It's Christmas time...the time when many people are suicidal and they kill themself because they feel lonely or because of other reasons...I don't feel that well either,but that's a permanent state...
To be really blunt about all this...I can't take all this fake n phoney mambo jambo about christmas...even last year(the only christmas I didn't spend all by myself),it wasn't really good...it was maybe the time when I've been the closest to suicide...and now?I don't feel like killing myself...but...I'm so sick to see everyone in the happy mood,everyone can feel happy,even they're all phoney hypocrites and liars in my eyes...deceiving themself...but damn,they are happy and I'm not...
Why did my life change so completely?From "really shit" to "even worse"...ever since July...since that one night in her car...when I felt kinda like now...hollow...like a liar to myself...but at that time,I realized that I can't and shouldn't rely on friends or family because those two are unreliable factors...that only if I'd be with a girl who truly loves me and shares my life with me,I might be saved from my depressions and reach that state of happiness...and I made that momentous decision to open my heart 100% and for the first time in my life ever...at that time,I still knew where I keep the key...I made this decision under the cover of welfare...by telling me that I do it for her either,since I knew she has feelings(love)that I don't have for her...well,foolish little boy I was...but at least I could still make my own decisions back then...
Just kinda funny that my prediction back then was right...because I knew at that time that it's my last bullet and if I'd miss the target then I'd be swallowed by the darkness and I'd fall straight into the gorge...I couldn't know that I'd be THIS right about it...
And now?around 1 and a half year later?Well,now I think I fell down that gorge...but I didn't hit the bottom and died,I'm just lying here,where there's no light,crippeled...helpless...hopeless...

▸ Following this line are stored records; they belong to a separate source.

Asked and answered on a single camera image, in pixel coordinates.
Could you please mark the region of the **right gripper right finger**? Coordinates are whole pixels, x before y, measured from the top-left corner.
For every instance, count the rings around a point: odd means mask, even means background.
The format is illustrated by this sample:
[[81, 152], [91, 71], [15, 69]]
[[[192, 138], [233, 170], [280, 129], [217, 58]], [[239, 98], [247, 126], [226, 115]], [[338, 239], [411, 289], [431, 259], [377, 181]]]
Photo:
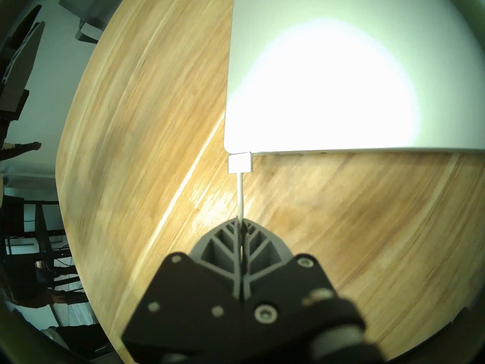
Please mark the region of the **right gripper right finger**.
[[318, 260], [293, 255], [253, 221], [241, 223], [241, 302], [251, 363], [367, 363], [366, 323]]

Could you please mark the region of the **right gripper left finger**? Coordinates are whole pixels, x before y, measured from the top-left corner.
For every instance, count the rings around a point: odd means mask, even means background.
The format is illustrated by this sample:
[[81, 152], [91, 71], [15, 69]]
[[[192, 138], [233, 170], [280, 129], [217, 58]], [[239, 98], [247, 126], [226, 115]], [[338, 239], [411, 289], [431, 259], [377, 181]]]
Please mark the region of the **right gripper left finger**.
[[190, 254], [161, 263], [132, 314], [122, 341], [136, 363], [198, 356], [240, 339], [241, 238], [237, 219], [199, 239]]

But wait,there's something I can see...it's all the other people...they are like mindless sheeps...living their small,silly lifes...they don't see all the wolves around them...or do they?Well,it doesn't matter to them,they don't WANT to see...it's only me who can see it...who HAS to see it...but I don't want to see it either...I want the lollipop-candy-everything-is-ok-world-view either!But why does nobody ask me?Why am I being cursed to see the reality that painfully blunt?

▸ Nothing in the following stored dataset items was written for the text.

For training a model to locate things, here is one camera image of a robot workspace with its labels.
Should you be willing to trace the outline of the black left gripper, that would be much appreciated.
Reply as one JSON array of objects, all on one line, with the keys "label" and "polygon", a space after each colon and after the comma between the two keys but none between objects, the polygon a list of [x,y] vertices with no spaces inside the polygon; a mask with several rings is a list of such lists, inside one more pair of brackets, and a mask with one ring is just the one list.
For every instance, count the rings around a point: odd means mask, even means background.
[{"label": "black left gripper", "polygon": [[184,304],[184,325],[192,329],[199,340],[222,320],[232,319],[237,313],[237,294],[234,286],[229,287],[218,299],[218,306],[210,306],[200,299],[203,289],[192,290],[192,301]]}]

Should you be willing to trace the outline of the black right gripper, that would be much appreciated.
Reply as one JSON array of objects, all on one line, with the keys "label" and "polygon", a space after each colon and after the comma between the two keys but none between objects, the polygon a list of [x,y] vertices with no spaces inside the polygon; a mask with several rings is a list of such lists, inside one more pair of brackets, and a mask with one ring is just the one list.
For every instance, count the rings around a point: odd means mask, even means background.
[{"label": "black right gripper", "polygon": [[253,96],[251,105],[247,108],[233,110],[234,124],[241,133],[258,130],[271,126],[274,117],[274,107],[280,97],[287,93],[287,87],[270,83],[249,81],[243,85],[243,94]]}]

I'm blind but I can see...is that what'd fit on me?But I am not blind...I wish I were blind about the many things I don't want to see...but I have to see them...and that really terrifies me...I'm afraid I've to see all the realities that blunt and open until I can't take it anymore(which I can't already) and until I lost the last small inch of motivation that I've inside me.
I can see so many people around me who are hearing lies all the time...they can be so naive and so vulnerable...that's at least what they should be,since they're carrying their hearts,thoughts and feelings straight in front of them...but it seems it doesn't really bother them...sure,if it comes to the time to settle the score,they're getting hurt...but they just move on...if one of them gets heartbroken,they can just forget it and fall in love again...if they have problems at work or with friends,they've a short memory and they just forget it...it's only me who sees all the things so crystal clear...me and maybe some others,but they're hidden very well,I can't see anyone of them...
So how long do I have to take this?Ever since I'm little,people ask me to be patient...things would be good soon,I should just wait...but even I never had much,even the little things I had have been taken away from me...do i ask for that much?I don't care if my parents are still divorced...I don't bother that my mom kicked me out...I take it that I've a crappy job training and get no salary...but why do they have to take the ability of love away from me?Why do I have to see every average joe being so happy?I feel like it's a race and I was already somewhere in the middle,but now I lost track and I ended up far behind them,way to far to ever close up again...screw you,what a crappy christmas!